Exercise -
From the entries below, pull out each line where "shows" appears.
[[ Given information, beginning ]]
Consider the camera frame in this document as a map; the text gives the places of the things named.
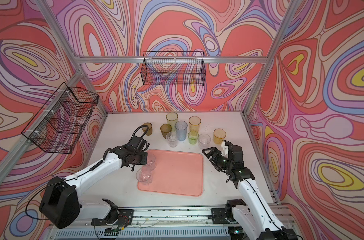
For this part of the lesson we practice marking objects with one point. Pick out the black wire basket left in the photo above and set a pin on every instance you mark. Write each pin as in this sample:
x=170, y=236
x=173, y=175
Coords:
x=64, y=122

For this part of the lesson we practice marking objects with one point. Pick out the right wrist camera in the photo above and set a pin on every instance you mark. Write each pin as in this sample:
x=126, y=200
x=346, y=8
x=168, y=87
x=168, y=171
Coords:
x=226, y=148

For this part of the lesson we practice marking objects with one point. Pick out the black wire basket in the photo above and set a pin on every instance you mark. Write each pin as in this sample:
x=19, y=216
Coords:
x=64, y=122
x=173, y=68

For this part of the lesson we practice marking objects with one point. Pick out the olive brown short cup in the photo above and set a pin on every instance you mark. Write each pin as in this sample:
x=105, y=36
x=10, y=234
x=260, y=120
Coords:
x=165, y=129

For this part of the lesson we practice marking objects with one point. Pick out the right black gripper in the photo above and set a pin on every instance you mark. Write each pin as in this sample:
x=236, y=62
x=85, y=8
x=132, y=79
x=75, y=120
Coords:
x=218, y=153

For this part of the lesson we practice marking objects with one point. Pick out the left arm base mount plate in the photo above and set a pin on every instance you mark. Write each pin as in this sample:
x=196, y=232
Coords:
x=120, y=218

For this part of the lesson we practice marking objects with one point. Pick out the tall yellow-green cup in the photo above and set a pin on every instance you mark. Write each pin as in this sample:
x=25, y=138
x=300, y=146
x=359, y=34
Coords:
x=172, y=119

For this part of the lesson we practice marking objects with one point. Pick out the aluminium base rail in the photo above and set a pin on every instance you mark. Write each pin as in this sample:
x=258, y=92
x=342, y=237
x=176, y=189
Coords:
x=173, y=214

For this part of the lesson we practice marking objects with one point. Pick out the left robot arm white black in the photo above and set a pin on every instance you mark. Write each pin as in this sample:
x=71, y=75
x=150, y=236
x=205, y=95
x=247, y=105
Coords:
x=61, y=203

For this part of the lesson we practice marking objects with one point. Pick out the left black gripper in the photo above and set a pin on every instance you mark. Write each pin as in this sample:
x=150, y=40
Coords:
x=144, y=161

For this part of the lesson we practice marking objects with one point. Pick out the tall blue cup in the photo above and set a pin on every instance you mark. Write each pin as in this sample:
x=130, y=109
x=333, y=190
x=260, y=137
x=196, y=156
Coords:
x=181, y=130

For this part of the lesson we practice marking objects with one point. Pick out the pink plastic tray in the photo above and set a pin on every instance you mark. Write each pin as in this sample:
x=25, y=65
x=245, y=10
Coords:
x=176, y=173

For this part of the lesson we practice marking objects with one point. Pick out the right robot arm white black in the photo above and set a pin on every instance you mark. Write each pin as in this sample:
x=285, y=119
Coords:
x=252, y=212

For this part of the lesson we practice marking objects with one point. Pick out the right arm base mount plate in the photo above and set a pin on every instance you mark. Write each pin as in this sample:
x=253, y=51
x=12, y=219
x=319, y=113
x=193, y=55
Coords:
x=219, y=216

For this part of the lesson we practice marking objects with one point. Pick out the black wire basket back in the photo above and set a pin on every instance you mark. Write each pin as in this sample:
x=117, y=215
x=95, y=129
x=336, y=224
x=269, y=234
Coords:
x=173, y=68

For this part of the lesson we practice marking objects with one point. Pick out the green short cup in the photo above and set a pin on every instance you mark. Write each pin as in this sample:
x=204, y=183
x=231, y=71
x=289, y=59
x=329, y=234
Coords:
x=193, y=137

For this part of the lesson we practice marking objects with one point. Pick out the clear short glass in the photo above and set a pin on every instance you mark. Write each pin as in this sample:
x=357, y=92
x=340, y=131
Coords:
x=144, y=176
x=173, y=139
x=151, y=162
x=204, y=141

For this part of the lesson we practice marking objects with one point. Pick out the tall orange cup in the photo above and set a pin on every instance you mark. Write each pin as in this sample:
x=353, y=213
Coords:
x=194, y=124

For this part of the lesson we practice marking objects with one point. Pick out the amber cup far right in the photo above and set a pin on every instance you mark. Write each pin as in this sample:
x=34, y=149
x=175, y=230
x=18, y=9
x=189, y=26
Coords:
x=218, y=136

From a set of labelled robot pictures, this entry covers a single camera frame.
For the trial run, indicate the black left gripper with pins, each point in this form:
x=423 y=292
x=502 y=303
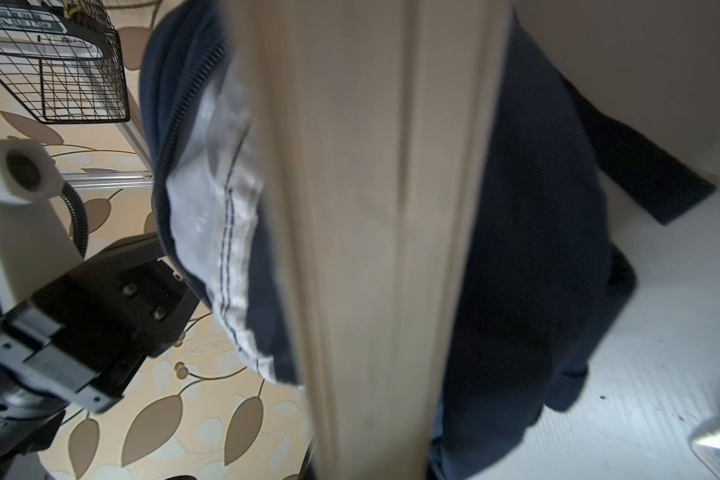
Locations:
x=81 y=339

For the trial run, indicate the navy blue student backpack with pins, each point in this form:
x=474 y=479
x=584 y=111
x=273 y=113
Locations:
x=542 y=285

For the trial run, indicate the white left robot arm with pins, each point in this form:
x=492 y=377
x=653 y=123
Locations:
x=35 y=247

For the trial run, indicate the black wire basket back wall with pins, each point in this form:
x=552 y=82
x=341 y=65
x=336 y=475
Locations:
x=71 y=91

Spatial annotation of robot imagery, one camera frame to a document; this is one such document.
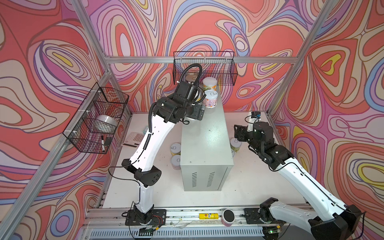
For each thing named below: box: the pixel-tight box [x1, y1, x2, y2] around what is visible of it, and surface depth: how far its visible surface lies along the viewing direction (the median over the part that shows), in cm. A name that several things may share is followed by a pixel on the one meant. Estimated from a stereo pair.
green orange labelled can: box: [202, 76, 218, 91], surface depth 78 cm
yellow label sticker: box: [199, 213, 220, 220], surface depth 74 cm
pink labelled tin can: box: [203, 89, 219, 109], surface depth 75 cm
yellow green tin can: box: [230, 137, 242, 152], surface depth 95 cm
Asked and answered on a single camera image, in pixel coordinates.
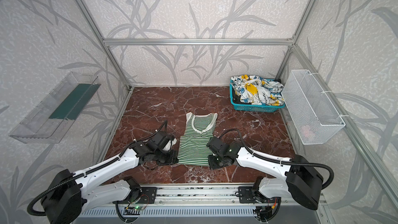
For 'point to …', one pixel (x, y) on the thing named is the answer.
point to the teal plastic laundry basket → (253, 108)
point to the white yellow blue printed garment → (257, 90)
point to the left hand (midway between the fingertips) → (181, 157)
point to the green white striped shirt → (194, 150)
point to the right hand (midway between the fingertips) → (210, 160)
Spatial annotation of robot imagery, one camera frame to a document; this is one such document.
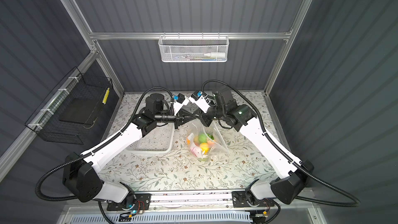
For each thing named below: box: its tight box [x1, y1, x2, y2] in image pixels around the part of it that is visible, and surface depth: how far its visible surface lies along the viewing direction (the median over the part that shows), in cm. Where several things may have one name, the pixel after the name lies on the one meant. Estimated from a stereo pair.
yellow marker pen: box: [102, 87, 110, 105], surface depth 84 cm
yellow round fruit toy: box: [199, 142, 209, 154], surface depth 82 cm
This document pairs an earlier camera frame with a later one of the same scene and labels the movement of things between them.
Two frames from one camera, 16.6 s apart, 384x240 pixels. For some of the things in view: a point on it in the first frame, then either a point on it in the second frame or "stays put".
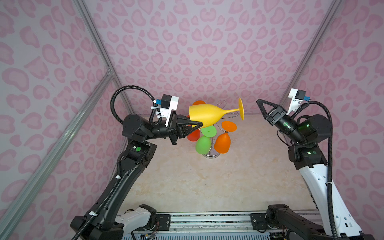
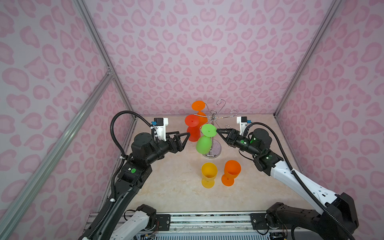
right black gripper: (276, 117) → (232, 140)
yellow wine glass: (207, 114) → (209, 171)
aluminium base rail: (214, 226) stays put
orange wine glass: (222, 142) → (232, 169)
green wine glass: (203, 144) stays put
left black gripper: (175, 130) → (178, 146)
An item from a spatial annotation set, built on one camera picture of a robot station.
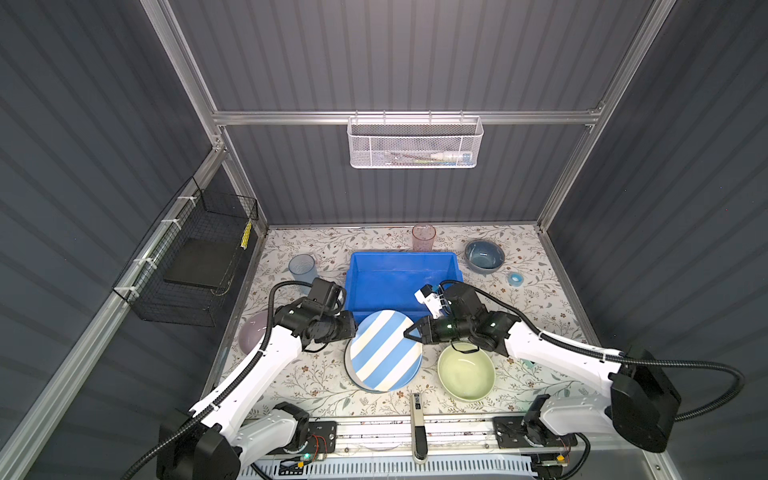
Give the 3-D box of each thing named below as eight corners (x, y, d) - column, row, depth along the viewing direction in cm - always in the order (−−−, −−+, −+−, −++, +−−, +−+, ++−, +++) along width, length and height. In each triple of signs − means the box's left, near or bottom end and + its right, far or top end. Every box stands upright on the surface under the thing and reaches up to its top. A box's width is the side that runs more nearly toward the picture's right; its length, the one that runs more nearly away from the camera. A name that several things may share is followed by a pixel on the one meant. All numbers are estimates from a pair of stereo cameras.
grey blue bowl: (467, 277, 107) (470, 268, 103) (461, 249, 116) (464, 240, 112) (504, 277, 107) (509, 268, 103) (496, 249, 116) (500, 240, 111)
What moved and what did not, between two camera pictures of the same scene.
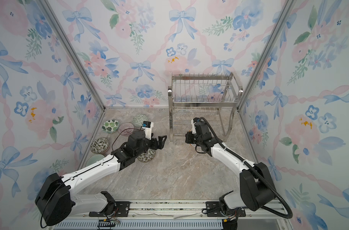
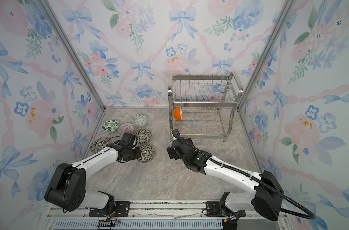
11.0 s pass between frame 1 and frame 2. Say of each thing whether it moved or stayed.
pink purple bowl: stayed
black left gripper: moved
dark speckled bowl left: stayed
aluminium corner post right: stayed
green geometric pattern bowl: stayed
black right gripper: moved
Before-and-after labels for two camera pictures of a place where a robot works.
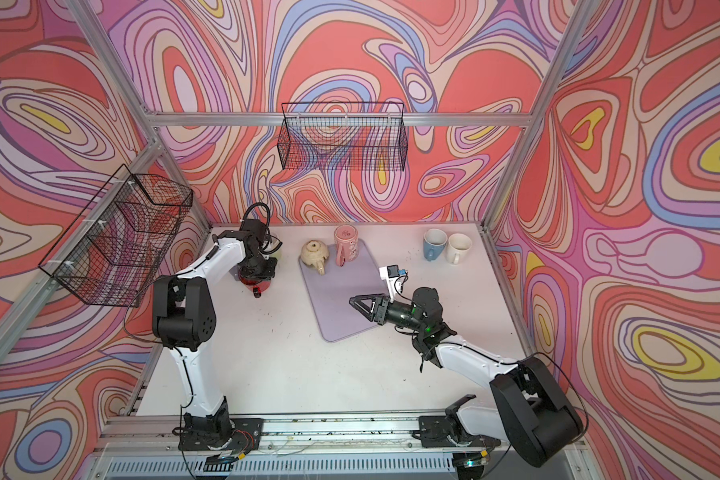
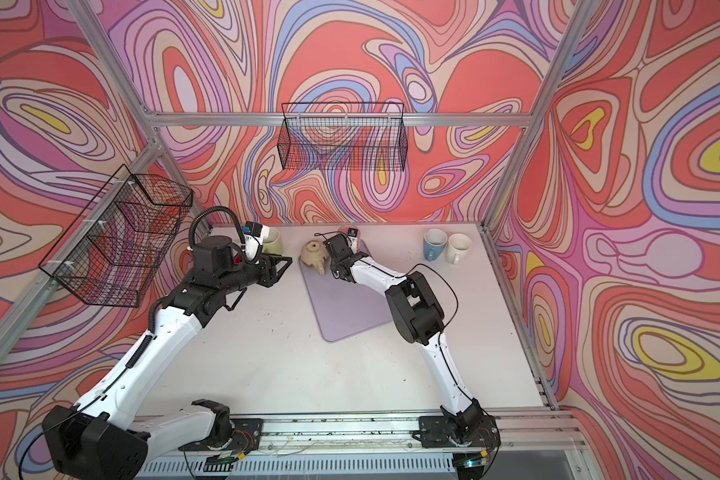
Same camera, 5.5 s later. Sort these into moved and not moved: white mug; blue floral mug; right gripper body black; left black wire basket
[[ Given information, end ]]
Reply to the exercise -
For each thing named below: box: the pixel-tight box [x1, y1, x2, y2] around what is visible of it, and surface depth: how far its visible surface lies along the viewing direction (the median over the part that shows), in cm. A name that several things may share is followed by a pixel on the one meant. Estimated from a stereo pair.
For each thing named below: box: its tight box [x1, y1, x2, y2] in image pixels around the part of it that is visible, and surface depth: how far its visible surface lies along the viewing direction (the median over the part that shows), in cm. Where several things may have one name, the pixel after the name lies on the one meant. Estimated from a stereo pair.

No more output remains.